As the world's carbon dioxide pollution from humans continues to increase, the geography of generation has shifted. 

  • Since the beginning of the Industrial Age, the relative proportions of carbon dioxide emissions have shown the rapid growth of China and India, as well as the continuing importance of the United States and Europe. 
  • This is significant because CO2 is released and stays in the atmosphere for hundreds of years.

 According to data collected by the Carbon Dioxide Information Analysis Center, Oak Ridge National Laboratory, and revised by BP in 2014, China accounted for 25% of global CO2 fossil fuel emissions, the US 15%, and Europe (including a tiny portion of Eurasia) 13%. Europe and a tiny portion of Eurasia have a combined stake of 29 percent (1751–2014); the United States has a share of 20 percent; China has a share of 10%; and India has a share of 3%.


You may also want read more about Global Climate Change here.



Fossil Fueling Climate Change Disaster



The fossil fuel era began as the United States grew to become the world's most powerful economy, with a growing territory and rising immigration (mainly, but not entirely, from Europe). 

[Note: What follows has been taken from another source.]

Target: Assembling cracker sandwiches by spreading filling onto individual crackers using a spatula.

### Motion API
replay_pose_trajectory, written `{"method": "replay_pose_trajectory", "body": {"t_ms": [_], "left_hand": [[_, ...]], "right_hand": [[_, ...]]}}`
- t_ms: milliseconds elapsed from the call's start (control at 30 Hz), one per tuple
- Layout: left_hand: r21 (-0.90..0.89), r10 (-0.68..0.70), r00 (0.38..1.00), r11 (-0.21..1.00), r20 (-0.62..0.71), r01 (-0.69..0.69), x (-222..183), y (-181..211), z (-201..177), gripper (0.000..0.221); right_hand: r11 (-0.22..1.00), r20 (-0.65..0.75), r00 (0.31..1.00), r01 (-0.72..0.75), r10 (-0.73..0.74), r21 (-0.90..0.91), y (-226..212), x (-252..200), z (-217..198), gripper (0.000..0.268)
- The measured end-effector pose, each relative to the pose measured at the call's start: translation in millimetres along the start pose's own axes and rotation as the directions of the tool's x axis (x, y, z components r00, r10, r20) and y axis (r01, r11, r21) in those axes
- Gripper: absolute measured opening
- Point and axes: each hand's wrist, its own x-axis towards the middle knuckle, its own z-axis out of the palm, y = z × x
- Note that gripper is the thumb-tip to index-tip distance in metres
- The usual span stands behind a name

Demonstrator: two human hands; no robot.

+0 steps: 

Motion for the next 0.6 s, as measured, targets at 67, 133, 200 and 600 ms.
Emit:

  • Between the mid-nineteenth and early-twentieth centuries, the extraction of coal, oil, and natural gas brought machine labor equal to one billion horses (or 3 billion human slaves). 
  • Human slavery, maybe not coincidentally, became economically and politically outdated. Consider how much human work was shifted to fossil-fueled machinery between 1800 and 1970: the number of human hours of labor required to produce an acre of wheat decreased from 56 to 2.9. The same number fell from 185 to 24 for an acre of cotton. 
  • Food production has become as automated as any other industry: in 2014, seven calories of energy (mostly fossil fuels) were needed to create one calorie of food ( Johnson 2014, 14, 19, 39). 
  • The production of heat-trapping greenhouse gases in the Earth's atmosphere surged as a result of this energy revolution.


The greenhouse effect (also known as "infrared forcing") is essential to life on Earth as part of the planet's natural cycle. 

  • The planet's average temperature would be - 2°F without it. The additional heat caused by human burning of fossil fuels creates a concern. 
  • A little, like chocolate, is OK; too much is harmful to the body. Fossil fuels provide us with comfort and ease, and changing their usage fundamentally offers the century's—and, most likely, many centuries'—challenge. 

Unless we rapidly wean ourselves off fossil fuels, the major difficulties will emerge after the middle of the twenty-first century. 

“We are nearly to the threshold of irreversible collapse, and will cross it shortly if we are not careful,” Sir John Houghton, one of the world's top experts on global warming, told The Independent (London) (Lean 2004, 8).